Hamas chief attacks 'stupid anarchy' of Palestinians
By Tim Butcher in Jerusalem
(Filed: 30/08/2006)

A senior member of Hamas has broken a taboo by calling on Palestinians to stop blaming Israel for all their ills and look instead at their own failures.
Ghazi Hamad, the Hamas government's official spokesman, said Palestinians had been "attacked by the bacteria of stupidity".
"The anarchy, chaos, pointless murders, the plundering of lands, family feuds … what do all of these have to do with the occupation?" he asked in the opinion piece published in the Palestinian newspaper, al-Ayyam. "We have always been accustomed to pinning our failures on others, and conspiratorial thinking is still widespread among us."
He was particularly scathing about the failure of the Palestinians to make a success of the Gaza Strip, the territory that Israel effectively surrendered a year ago.
"When you walk around in Gaza, you cannot help but avert your eyes from what you see: indescribable anarchy, policemen that nobody cares about, youth proudly carrying weapons. From time to time you hear that so-and-so was murdered in the middle of the night, and the response comes quickly the next morning. Large families carry weapons in tribal wars against other families.
"The reality in which we are living in Gaza can only be described as miserable and wretched, and as a failure in every sense of the word." His description resonates with what many outsiders find when they leave the orderly roads and fields of Israel and cross into Gaza, a dirty, crowded coastal strip teeming with 1.4 million people.

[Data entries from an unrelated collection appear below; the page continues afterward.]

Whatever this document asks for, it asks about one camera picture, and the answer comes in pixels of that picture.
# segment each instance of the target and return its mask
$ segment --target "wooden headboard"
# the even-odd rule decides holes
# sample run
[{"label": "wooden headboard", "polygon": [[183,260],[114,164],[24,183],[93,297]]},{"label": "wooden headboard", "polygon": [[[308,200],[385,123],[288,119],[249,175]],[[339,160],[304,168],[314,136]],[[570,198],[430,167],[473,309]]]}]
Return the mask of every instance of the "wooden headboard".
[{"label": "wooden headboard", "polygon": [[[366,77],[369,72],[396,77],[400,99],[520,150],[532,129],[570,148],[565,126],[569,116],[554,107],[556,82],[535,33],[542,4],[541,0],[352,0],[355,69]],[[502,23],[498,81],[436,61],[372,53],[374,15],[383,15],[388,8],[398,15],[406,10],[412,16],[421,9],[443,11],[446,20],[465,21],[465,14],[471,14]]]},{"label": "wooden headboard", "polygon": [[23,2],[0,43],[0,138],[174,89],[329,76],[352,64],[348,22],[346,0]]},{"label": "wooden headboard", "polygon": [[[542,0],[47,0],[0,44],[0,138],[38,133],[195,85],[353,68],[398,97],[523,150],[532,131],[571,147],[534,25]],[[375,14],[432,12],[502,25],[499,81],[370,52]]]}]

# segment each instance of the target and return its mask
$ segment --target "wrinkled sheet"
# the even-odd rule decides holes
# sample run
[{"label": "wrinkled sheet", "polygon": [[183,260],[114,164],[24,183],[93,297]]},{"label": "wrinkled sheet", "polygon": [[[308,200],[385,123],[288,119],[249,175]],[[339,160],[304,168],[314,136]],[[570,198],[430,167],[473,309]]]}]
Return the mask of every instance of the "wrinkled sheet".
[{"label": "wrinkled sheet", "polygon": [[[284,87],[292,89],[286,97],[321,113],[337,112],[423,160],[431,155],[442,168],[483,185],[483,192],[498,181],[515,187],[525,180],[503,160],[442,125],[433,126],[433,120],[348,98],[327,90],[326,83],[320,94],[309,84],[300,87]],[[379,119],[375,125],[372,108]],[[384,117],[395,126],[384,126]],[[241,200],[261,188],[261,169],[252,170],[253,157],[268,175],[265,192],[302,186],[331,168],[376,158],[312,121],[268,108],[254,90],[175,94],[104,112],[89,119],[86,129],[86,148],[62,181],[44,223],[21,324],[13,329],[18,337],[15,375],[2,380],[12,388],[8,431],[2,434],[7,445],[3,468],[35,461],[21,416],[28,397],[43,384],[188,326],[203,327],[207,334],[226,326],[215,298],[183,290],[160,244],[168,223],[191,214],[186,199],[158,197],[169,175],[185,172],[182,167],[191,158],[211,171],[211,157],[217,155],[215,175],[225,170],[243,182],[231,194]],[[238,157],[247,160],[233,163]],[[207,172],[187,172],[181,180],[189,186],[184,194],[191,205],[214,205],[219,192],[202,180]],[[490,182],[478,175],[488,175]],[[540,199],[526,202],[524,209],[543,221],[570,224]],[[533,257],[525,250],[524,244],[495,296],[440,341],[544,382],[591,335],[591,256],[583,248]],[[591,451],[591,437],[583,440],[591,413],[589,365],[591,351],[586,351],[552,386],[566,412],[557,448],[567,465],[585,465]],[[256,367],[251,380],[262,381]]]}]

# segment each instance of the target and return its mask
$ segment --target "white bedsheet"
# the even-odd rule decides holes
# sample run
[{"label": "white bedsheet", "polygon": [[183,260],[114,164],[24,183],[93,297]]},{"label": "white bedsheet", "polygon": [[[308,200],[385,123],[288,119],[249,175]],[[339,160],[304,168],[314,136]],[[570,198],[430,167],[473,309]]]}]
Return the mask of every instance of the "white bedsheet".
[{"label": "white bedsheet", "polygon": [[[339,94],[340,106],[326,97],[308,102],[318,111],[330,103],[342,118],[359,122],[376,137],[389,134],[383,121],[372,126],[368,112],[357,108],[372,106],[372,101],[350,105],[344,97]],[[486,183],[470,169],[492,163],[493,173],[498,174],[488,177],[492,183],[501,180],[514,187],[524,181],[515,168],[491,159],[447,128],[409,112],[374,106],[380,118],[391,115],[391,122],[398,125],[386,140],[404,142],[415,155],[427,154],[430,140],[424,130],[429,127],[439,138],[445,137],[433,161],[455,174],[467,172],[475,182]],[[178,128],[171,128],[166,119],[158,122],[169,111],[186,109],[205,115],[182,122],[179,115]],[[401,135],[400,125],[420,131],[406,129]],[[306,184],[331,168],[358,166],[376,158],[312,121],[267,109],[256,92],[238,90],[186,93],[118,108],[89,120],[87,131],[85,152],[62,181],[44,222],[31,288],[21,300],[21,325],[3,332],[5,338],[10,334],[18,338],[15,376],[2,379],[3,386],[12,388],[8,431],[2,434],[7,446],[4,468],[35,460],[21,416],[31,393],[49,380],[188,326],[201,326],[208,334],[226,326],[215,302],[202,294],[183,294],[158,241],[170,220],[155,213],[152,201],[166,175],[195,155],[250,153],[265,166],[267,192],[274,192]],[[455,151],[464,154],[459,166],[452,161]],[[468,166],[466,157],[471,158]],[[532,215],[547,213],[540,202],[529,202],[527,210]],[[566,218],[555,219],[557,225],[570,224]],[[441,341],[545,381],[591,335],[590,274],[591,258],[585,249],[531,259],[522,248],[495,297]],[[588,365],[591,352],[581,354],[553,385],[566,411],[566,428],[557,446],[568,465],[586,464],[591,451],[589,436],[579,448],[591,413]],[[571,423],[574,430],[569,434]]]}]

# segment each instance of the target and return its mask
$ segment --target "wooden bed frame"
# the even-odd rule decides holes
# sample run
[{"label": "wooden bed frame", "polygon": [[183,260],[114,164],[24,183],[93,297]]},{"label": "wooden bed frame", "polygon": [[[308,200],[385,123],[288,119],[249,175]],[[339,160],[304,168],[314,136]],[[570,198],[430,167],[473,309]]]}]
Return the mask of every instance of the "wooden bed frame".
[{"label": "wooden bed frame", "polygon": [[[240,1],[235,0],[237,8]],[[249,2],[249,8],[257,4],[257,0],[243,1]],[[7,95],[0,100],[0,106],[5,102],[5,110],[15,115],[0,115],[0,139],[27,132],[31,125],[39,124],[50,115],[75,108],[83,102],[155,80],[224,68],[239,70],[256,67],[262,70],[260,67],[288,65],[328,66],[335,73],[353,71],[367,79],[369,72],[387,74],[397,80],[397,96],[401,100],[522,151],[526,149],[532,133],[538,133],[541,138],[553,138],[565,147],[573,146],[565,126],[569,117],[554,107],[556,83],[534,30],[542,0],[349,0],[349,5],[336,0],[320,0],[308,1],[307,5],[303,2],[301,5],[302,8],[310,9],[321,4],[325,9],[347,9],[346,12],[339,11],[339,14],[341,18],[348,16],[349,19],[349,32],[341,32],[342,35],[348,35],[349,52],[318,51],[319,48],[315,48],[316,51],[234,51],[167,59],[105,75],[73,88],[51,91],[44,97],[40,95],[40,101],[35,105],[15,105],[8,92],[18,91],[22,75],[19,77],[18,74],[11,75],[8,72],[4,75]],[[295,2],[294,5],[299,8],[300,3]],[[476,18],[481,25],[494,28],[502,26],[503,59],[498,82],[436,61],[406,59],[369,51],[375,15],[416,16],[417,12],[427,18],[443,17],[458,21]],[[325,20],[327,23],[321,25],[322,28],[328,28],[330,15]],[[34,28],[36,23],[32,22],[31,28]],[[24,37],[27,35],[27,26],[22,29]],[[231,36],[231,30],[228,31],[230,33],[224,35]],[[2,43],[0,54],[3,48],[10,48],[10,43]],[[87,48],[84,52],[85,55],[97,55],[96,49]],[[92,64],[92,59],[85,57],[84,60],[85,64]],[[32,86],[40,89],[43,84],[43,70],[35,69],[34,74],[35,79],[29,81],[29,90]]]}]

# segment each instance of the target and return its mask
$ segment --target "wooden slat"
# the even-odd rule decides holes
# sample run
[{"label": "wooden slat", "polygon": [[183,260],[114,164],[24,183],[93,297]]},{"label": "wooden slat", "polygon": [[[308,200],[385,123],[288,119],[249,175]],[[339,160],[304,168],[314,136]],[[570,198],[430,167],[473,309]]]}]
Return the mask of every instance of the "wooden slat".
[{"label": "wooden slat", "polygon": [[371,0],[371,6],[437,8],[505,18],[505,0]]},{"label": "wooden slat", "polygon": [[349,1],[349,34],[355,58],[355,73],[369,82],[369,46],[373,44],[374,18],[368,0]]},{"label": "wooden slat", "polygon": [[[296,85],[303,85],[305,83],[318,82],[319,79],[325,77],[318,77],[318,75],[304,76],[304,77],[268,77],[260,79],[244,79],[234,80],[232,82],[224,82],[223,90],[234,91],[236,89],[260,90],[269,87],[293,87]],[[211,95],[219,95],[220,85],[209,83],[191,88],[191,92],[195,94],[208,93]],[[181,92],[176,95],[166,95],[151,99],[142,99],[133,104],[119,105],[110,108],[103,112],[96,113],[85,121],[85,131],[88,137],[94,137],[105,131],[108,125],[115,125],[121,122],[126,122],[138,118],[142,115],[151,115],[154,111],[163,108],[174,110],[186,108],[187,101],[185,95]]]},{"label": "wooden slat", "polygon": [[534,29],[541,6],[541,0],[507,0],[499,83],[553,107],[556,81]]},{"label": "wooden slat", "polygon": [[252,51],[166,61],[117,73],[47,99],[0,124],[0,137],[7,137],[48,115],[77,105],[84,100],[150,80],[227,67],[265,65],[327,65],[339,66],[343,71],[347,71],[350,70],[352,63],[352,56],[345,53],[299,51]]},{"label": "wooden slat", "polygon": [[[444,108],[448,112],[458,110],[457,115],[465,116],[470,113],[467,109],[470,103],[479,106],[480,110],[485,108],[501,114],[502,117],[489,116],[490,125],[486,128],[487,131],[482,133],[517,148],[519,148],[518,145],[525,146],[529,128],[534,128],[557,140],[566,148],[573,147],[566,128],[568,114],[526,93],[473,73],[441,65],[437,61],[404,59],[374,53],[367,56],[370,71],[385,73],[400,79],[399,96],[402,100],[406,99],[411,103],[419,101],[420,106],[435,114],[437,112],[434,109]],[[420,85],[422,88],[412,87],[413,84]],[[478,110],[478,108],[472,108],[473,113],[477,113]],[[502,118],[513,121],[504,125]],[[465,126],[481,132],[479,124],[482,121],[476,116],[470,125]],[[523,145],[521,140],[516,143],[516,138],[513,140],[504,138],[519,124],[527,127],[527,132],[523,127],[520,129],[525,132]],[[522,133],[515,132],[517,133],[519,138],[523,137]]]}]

Israel can be blamed for many of Gaza's problems but there is plenty of evidence to support Mr Hamad's thesis, that the kidnapping, lawlessness and social chaos are, at least partly, homegrown.
He said his article was his private opinion.
But it is a sign of growing division between Hamas members living in the Palestinian territories and exiles living elsewhere, including the leadership in Damascus.
The exiles take a hard-line attitude, insisting on militants continuing to fire Qassam rockets from Gaza into Israel. But people, such as Mr Hamad, who live in Gaza seem to have lost patience with these tactics.
The rockets have killed only four Israelis, yet hundreds of Palestinians have died in Israeli retribution.